■ Aim of the exercise
The lines to copy from the listing below are those that contain the string "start".
######
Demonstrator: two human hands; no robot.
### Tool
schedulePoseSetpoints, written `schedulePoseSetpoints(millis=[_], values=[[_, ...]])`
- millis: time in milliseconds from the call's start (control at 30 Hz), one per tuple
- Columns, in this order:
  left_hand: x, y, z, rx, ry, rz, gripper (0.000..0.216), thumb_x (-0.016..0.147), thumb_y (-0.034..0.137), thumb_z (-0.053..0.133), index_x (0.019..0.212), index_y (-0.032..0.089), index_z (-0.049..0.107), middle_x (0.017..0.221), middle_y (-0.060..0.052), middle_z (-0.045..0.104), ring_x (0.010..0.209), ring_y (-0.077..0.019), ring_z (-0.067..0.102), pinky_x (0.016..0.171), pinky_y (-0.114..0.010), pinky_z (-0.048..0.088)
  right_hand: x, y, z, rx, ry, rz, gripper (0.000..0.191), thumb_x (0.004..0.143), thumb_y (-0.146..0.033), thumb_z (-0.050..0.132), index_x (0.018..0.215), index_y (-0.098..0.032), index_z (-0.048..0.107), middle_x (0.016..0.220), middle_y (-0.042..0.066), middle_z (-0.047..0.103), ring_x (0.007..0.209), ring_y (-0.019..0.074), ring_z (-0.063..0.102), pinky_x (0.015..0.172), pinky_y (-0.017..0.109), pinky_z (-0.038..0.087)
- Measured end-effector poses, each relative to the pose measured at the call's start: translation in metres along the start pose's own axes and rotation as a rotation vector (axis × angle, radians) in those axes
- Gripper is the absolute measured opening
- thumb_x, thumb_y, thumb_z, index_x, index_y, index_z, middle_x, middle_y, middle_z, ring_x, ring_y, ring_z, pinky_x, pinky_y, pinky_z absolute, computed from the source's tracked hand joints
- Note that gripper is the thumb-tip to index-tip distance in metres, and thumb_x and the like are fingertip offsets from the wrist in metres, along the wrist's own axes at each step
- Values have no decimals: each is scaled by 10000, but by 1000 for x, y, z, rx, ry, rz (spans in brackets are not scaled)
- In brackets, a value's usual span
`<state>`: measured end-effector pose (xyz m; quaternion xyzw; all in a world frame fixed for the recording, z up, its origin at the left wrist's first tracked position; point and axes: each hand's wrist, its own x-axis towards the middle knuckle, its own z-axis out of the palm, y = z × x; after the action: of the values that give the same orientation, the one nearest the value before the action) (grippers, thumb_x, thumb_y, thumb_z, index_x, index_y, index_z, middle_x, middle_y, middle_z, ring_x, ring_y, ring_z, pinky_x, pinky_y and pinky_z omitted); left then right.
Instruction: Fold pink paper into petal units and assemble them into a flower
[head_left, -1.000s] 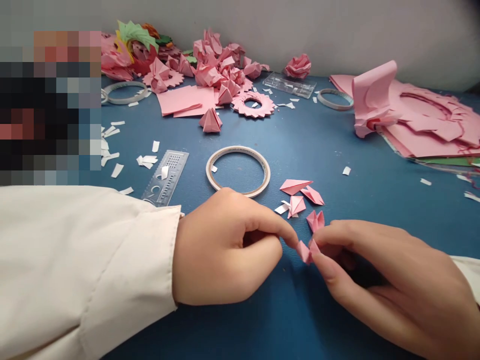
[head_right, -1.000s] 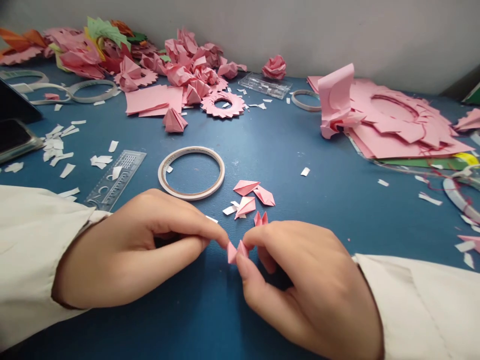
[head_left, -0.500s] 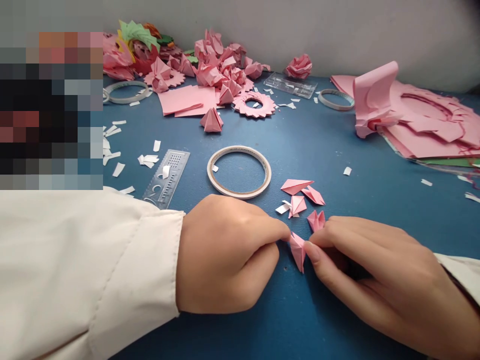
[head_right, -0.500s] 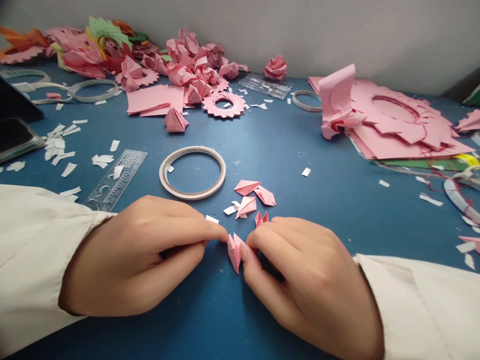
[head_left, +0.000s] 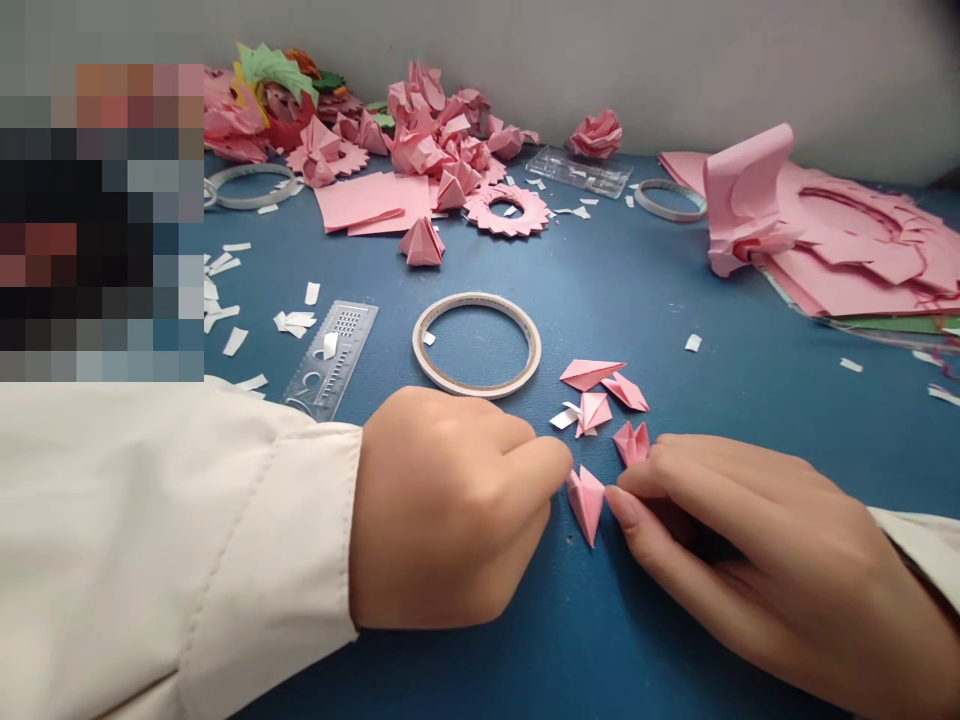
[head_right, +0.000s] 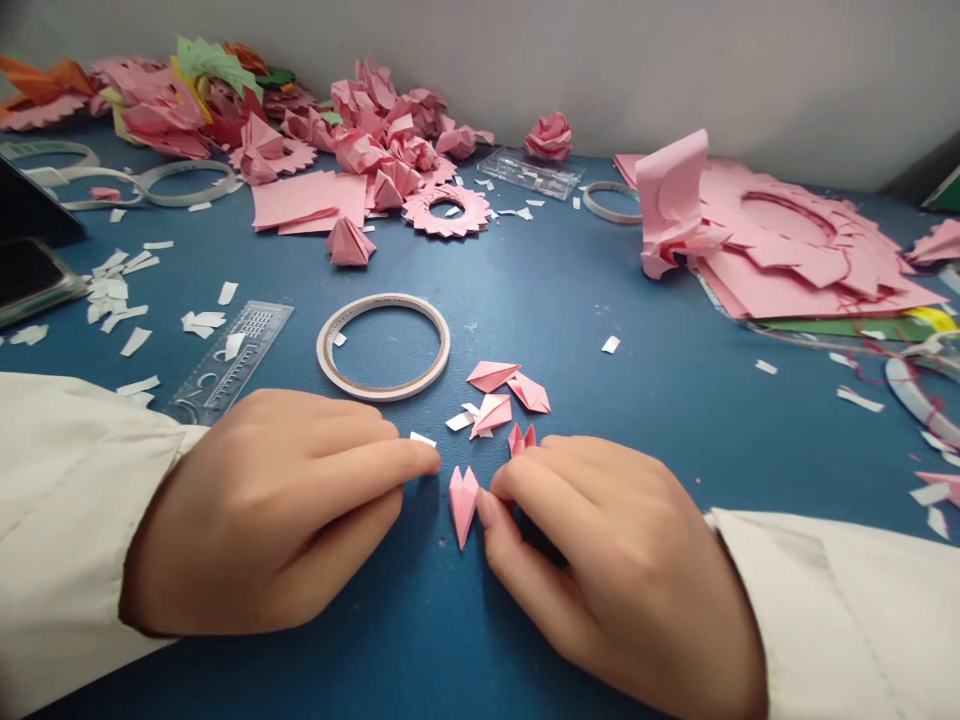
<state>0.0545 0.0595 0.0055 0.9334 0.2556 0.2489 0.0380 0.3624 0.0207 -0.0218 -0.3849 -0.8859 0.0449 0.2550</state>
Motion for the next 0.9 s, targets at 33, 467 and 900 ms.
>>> schedulePoseSetpoints(millis=[33, 467, 900], values=[[0, 0, 0, 47, 13, 25, 427, 1133, -9, 532, 941, 164, 873, 745, 22, 685, 618, -206, 586, 561, -432, 465, -3, 1, 0, -3, 4, 3, 450, 1258, -627, 768, 950, -299, 745, 786, 32, 684, 723, 237, 681, 653, 332, 538], [4, -10, 2, 638, -15, -139, 310, 1243, 93, 455, 1270, 64, 762, 1116, -224, 848, 967, -419, 795, 833, -564, 511, 37, -6, -2, 38, 16, -134, 416, 1351, -173, 543, 955, -276, 625, 712, -77, 580, 569, 113, 543, 598, 242, 494], [9, -19, -6, -279, -93, -116, 257, 1280, 209, 476, 1056, 327, 432, 723, 121, 503, 556, -175, 475, 581, -315, 390, 23, -7, 1, 51, 73, -42, 500, 1335, -181, 540, 1826, -259, 593, 974, -13, 868, 663, 167, 801, 774, 259, 735]])
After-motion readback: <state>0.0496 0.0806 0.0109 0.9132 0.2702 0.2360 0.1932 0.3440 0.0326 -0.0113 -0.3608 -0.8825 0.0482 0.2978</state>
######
■ Task response
- millis: time in milliseconds from the call's start (control at 30 Hz), one per tuple
- Measured end-effector poses, each relative to the pose measured at the call's start: translation in metres along the start pose's own axes and rotation as a rotation vector (axis × angle, radians) in those axes

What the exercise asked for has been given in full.